Dans l’acte IV, on s’intéresse au rapport que Mugler entretient avec la photo, notamment son travail avec Helmut Newton.

Helmut Newton, séance de photo pour le catalogue de la collection
Lingerie Revisited, Monaco, 1998. Photo : © The Helmut Newton
Estate. Tenue : Thierry Mugler, collection Lingerie Revisited, prêt-à-
porter automne-hiver 1998-1999.

Le parcours s’achève en apothéose avec deux salles spectaculaires. L’acte V, intitulé Métamorphoses, recrée un bestiaire dans lequel sont regroupées des tenues inspirées du monde animal et marin. Le tout baigne littéralement dans une atmosphère tropicale créée par la firme d’effets spéciaux montréalaise Rodeo FX.

Patrice Stable. Photo : © Patrice Stable. Tenue : Thierry Mugler, collection Les Insectes, haute couture printemps-été 1997.

L’acte VI, dans une salle aux murs en miroir et en tôle ondulée, scénographiée par l’artiste allemand Philipp Fürhofer, nous suggère une vision décalée du futur, à la manière de la bande dessinée, du film Métropolis de Fritz Lang ou du design industriel des années 1950.
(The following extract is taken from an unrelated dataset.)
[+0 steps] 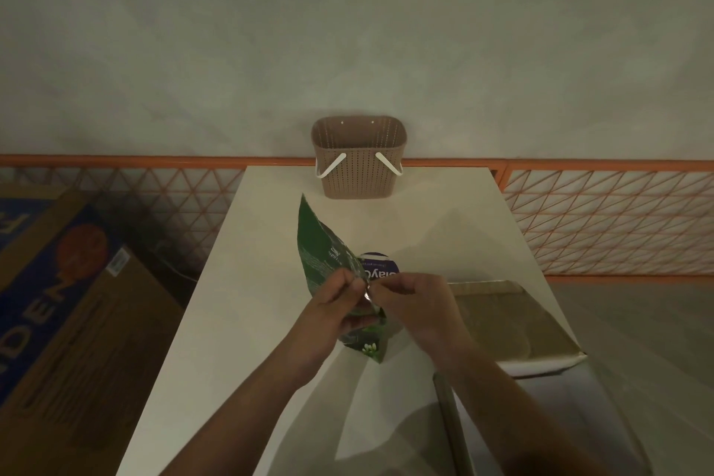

Dire que toutes ces tenues sont passées à la vitesse de l’éclair à l’occasion de défilés vus par une infime minorité de personnes, il y a maintenant une éternité! C’est un privilège aujourd’hui d’avoir le loisir d’en admirer tous les détails. On est surpris, je le répète, par le gigantisme de ces créations, la minutie des détails de confection, par la modernité intacte de leur facture.

Christian Gautier, costumes pour les Mugler Follies, 2013. Photo : Christian Gautier / © Manfred Mugler. Tenues : Thierry Mugler.

Et au-delà de la matière que Thierry Mugler a su si brillamment transformer, l’exposition nous fait comprendre à quel point cet artiste a été un agent de changement. On n’a pas vraiment porté ces vêtements flamboyants qu’il a imaginés, mais le seul fait de les créer et de les mettre en scène a eu une influence sur notre façon de voir la vie et l’humain. C’est ça, un artiste marquant, et c’est pour ça qu’il se retrouve au musée.

Comme elle l’avait fait pour Picasso, la directrice du MBAM, Nathalie Bondil, a eu la bonne idée de mettre la création locale à l’honneur. Ainsi, les hordes de visiteurs qui se déplaceront pour Mugler devront, avant de sortir, traverser une dernière salle consacrée à la couture de chez nous.

Dix designers ont été retenus pour constituer ce portrait de la mode montréalaise. C’est un mélange d’expérience, d’innovation et de diversité. Ça vaut la peine de les nommer tous: Philippe Dubuc, Denis Gagnon, Ying Gao, Helmer Joseph, Nathon Kong, Marie-Ève Lecavalier, Markantoine, Fecal Matter, Atelier New Regime et Marie Saint Pierre. La présentation est plus rudimentaire que pour Mugler, et chaque créateur a peu de morceaux pour se faire valoir, mais l’effort est louable.